Single pass tangential flow filtration (SPTFF) is relatively straightforward to apply in bioprocessing, but it can be difficult to design and size the SPTFF module for a given application since the filtrate flux and degree of concentration that can be achieved in a single pass is highly dependent on the properties of the protein, buffer conditions, and feed flow rate, according to Andrew Zydney, PhD, director of the membrane science, engineering and technology (MAST) Center at Pennsylvania State University.

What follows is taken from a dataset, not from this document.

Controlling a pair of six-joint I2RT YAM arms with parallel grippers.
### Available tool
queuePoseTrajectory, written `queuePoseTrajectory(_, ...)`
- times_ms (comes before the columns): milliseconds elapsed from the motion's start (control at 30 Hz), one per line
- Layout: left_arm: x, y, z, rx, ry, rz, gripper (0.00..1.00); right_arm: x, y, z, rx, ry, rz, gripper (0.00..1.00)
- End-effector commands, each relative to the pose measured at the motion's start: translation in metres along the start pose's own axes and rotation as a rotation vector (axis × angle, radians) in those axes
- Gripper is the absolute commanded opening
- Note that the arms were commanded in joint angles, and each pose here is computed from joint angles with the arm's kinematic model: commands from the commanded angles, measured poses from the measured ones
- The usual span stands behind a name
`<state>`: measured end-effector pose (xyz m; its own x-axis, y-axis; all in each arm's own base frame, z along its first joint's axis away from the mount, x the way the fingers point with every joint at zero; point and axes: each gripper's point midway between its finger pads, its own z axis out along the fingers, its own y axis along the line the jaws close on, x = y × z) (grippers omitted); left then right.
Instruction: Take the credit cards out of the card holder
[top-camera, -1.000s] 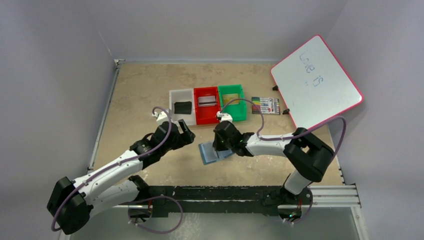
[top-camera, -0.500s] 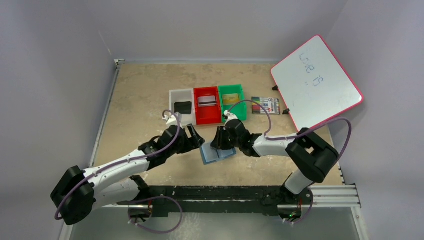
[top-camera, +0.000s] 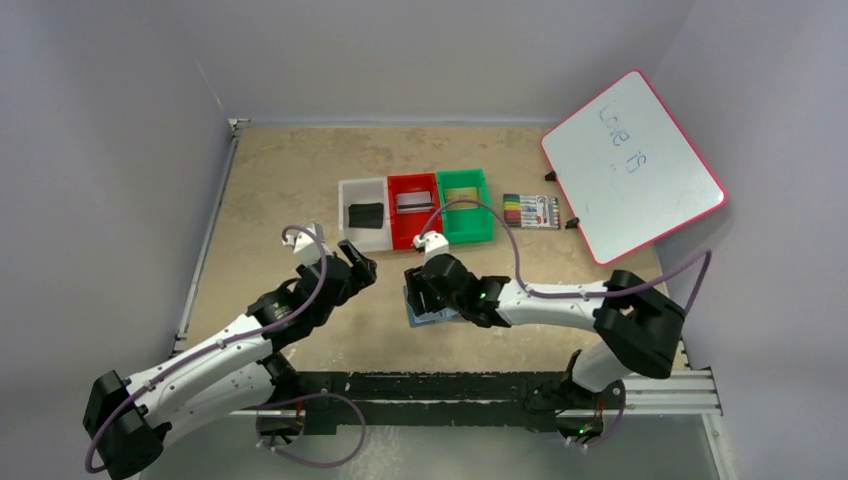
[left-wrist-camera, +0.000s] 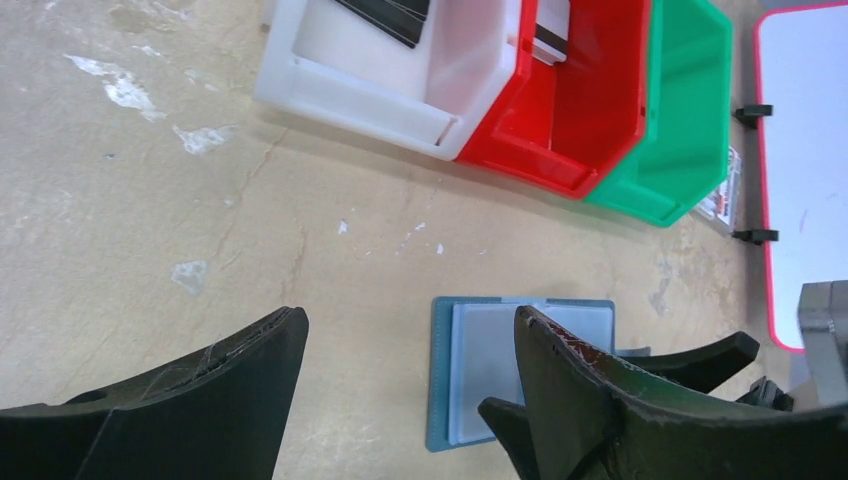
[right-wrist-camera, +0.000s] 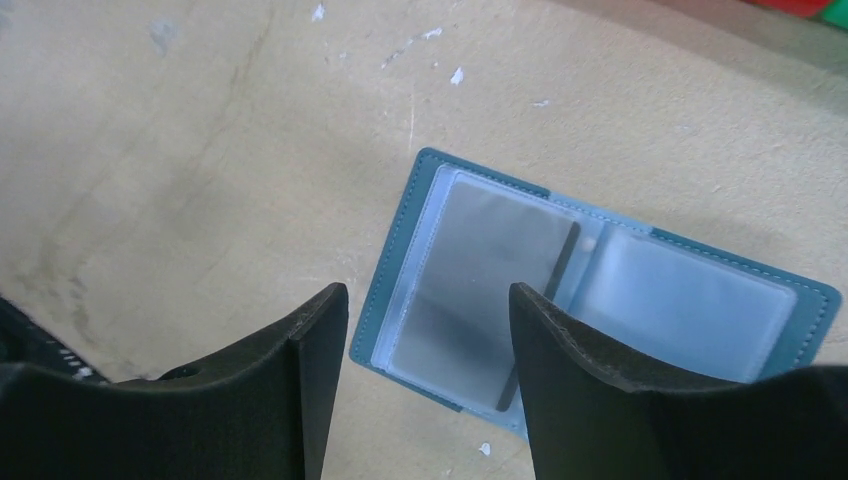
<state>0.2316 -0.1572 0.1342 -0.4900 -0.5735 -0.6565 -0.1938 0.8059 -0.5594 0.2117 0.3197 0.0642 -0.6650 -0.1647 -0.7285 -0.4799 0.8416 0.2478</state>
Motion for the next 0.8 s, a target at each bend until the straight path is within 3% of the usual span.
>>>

“The design of SPTFF processes has thus been largely empirical, requiring significant experimental investigation,” he says, pointing out that it’s still worth taking on these challenges of applying SPTFF in bioprocessing.
“It can provide inline concentration of process streams, enhancing the performance of subsequent unit operations—for example, by increasing the product concentration in the load to a chromatography column—and reducing the volume needed for any holding tanks,” Zydney explains. “Second, SPTFF can be used for final concentration with only a single pump pass, thereby enhancing product recovery—by reducing hold-up volume—while minimizing aggregation of labile products.”
So, Zydney and his colleagues developed a model for using SPTFF in bioprocessing. Zydney says that this work “provides a mathematical model for the filtrate flux, concentration factor, and pressure drop in SPTFF modules that specifically accounts for the properties of the protein feed stream—for example, the viscosity of the protein solution. [Consequently] this model can greatly facilitate the design of SPTFF processes, allowing biopharmaceutical manufacturers to more rapidly design and optimize SPTFF steps in their downstream process.”
That means that a bioprocessor can take advantage of the benefits of SPTFF without suffering from its shortcomings.